An inducible ectopic expression system of EWSR1-FLI1 as a tool for understanding Ewing sarcoma oncogenesis

Abstract

The presence of the chimeric EWSR1-FLI1 oncoprotein is the main and initiating event defining Ewing sarcoma (ES). The dysregulation of epigenomic and proteomic homeostasis induced by the oncoprotein contributes to a wide variety of events involved in oncogenesis and tumor progression. Attempts at studying the effects of EWSR1-FLI1 in non-tumor cells to understand the mechanisms underlying sarcomagenesis have been unsuccessful to date, as ectopic expression of EWSR1-FLI1 blocks cell cycle progression and induces apoptosis in the tested cell lines. Therefore, it is essential to find a permissive cell type for EWSR1-FLI1 expression that allows its endogenous molecular functions to be studied. Here we have demonstrated that HeLa cell lines are permissive to EWSR1-FLI1 ectopic expression, and that our model substantially recapitulates the endogenous activity of the EWSR1-FLI1 fusion protein. This model could contribute to better understanding ES sarcomagenesis by helping to understand the molecular mechanisms induced by the EWSR1-FLI1 oncoprotein.

Fig 1. EWSR1-FLI1 expression in a HeLa Tet-On model.

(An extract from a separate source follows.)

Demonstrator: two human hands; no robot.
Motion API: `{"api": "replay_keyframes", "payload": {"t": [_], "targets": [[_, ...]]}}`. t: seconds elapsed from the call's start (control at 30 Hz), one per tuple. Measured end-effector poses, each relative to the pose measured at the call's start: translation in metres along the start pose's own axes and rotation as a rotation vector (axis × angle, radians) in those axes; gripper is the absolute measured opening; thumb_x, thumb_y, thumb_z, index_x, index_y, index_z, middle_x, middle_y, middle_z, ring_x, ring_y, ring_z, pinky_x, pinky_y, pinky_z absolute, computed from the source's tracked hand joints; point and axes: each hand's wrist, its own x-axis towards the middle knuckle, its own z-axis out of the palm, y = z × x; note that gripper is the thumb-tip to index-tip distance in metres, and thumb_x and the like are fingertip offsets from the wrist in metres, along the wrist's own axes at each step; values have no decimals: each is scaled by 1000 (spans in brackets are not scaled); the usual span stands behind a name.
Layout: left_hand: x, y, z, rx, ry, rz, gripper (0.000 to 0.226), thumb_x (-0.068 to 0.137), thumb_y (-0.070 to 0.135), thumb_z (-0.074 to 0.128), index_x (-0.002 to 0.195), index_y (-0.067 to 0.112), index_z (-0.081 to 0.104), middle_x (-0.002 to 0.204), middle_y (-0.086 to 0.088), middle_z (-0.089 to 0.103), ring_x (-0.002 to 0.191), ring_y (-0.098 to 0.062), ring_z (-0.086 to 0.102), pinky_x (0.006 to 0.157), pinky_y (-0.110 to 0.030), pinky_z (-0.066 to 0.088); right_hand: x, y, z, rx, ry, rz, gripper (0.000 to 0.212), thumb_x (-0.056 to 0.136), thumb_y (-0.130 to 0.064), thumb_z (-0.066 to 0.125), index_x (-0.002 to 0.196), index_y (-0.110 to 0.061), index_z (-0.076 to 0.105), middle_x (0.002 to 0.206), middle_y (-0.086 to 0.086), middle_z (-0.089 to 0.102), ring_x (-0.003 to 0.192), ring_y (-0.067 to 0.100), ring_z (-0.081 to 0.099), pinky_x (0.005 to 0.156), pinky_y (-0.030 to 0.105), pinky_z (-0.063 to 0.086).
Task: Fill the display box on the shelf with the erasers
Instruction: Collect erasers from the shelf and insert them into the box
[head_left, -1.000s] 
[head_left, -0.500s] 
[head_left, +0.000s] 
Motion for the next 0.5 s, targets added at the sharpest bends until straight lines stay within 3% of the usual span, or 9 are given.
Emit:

A. Schematic diagram of the retroviral vector used in the study. B, C. Western blot analysis showing the inducible expression of EWSR1-FLI1 in two HeLa Tet-On EF clones (#3.10 and #3.15) using the FLI1 and FLAG antibodies in the presence of different concentrations of doxycycline at different time points. The RDES and A673 ES cell lines were used as controls for FLI expression. D. Proliferation of parental HeLa3G cells (control) and HeLa Tet-On EF #3.10 and #3.15 clones in the presence or absence of doxycycline. Values are mean ± s.d. of three biological independent replicates. Statistical tests: 2-way ANOVA multiple comparisons. E. Doxycycline does not affect the morphology of parental cells or the HeLa Tet-On EWSR1-FLI1 models (#3.10 and #3.15). The cell lines were grown in medium with or (for controls) without doxycycline (1 μg/ml) for 18 days. Phase contrast shows 20× and 40× magnifications.

Fig 2. The HeLa model expresses the aberrant transcription factor EWSR1-FLI1.

A. EWSR1-FLI1 gene fusion expression analysis in parental HeLa3G cells (control) and two different clones (HeLa Tet-On EF #3.10 and #3.15) in the presence or absence of doxycycline at different time points. B–D. EWSR1-FLI1 up- and downregulated target genes are shown after 24 h and 18 days of doxycycline induction. Values are given as mean ± s.d. of three biological independent replicates. Statistical tests: significant analysis of multiple t-test; ***, <0.001; **, 0.01;*, 0.05; NS, not significant.

Fig 3. Ectopic EWSR1-FLI1 interacts with specific DNA and protein-binding sites.

A. EWSR1-FLI1 immunoprecipitation using anti-FLAG antibody in parental HeLa3G cells (control) and two different clones (HeLa Tet-On EF #3.10 and #3.15) in the presence or absence of doxycycline. B. Binding of EWSR1-FLI1 to the CAV1 enhancer and the promoters of the CAV1, EZH2 and AURKB genes. qPCR analysis of EWSR1-FLI1 ChIP signals for HeLa Tet-On EF #3.15 clone. C. Co-immunoprecipitation of EWSR1-FLI1 3×FLAG C-terminal and LSD1 protein in HeLa Tet-On EF #3.15 clone.

Fig 4. HeLa Tet-On EWSR1-FLI1 gene expression patterns correlated with different published models.

A. Venn diagram analysis of differentially expressed genes between HeLa Tet-On EWSR1-FLI1, hMSC_EWSR1-FLI1 and the ES cell line shEWSR1-FLI1. B. Venn diagrams showing the overlap between upregulated genes in the HeLa model and downregulated genes in ES cell lines shEWSR1-FLI1 (and vice versa). C. Overlapping genes between hMSC_EWSR1-FLI1 and shEWSR1-FLI1 ES cell line models are shown in analogous Venn diagrams. D. MSigDB analysis of genes that were significantly and at least 1.3-fold repressed or induced by EWSR1-FLI1 ectopic expression in HeLa cells shows marked overlap with EWSR1-FLI1 target genes (top). The enrichment plots with the best enrichment score are shown as |NES| (bottom). NES, the normalized enrichment score.